> ABOUT THIS EXERCISE
Looking at the data below, count the lines that contain the string "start". Write only the total.

[[ DATA SECTION, beginning ]]

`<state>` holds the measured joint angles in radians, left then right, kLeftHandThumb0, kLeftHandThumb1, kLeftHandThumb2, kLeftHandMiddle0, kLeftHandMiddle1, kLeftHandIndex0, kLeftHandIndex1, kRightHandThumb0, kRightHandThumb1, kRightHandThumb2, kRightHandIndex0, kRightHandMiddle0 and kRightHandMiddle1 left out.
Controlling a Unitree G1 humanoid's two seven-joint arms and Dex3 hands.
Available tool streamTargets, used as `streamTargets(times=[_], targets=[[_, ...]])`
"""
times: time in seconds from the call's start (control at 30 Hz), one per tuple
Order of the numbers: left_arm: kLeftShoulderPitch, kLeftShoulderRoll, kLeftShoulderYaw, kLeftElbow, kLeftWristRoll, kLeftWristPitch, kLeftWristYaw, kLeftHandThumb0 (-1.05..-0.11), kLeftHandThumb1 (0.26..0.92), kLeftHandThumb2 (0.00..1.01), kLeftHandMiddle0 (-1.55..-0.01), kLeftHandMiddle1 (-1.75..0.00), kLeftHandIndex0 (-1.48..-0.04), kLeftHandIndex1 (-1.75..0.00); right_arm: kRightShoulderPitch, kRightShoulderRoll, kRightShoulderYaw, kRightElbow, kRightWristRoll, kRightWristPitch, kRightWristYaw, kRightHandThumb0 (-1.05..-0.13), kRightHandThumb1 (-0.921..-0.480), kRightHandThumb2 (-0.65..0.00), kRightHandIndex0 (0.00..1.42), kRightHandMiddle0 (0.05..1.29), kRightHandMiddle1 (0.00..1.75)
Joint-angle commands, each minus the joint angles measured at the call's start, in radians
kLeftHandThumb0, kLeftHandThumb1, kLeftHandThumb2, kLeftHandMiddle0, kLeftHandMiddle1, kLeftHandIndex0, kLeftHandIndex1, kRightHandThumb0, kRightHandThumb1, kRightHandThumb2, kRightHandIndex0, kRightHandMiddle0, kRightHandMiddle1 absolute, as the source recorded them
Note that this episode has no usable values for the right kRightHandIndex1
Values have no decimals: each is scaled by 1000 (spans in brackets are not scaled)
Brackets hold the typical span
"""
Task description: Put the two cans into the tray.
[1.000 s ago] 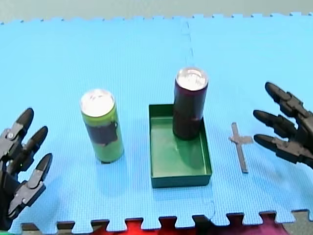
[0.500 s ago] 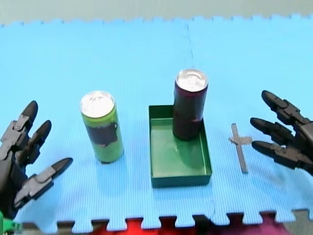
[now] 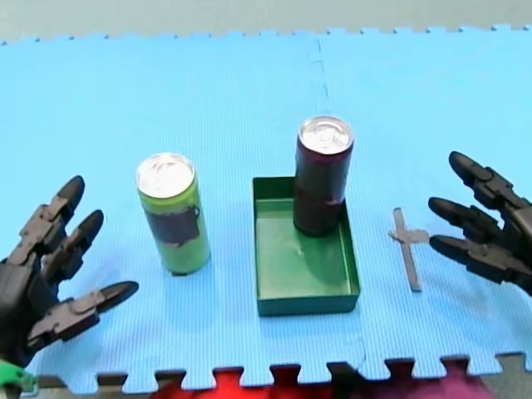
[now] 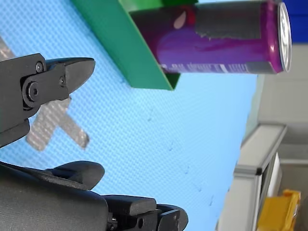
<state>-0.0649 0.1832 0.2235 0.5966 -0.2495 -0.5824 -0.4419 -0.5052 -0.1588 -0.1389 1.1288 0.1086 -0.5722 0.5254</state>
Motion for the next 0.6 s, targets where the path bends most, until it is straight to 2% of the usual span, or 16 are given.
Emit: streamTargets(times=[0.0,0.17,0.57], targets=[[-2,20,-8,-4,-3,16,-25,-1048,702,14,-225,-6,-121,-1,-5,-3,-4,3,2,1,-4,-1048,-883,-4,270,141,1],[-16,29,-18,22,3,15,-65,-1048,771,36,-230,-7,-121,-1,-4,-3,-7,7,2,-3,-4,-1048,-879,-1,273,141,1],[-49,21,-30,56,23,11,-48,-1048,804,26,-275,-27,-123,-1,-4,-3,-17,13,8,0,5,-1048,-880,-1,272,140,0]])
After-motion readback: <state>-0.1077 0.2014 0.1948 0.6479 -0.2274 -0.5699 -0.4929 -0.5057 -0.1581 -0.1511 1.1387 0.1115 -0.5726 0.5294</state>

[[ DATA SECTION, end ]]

> SOLUTION TO THIS TASK
2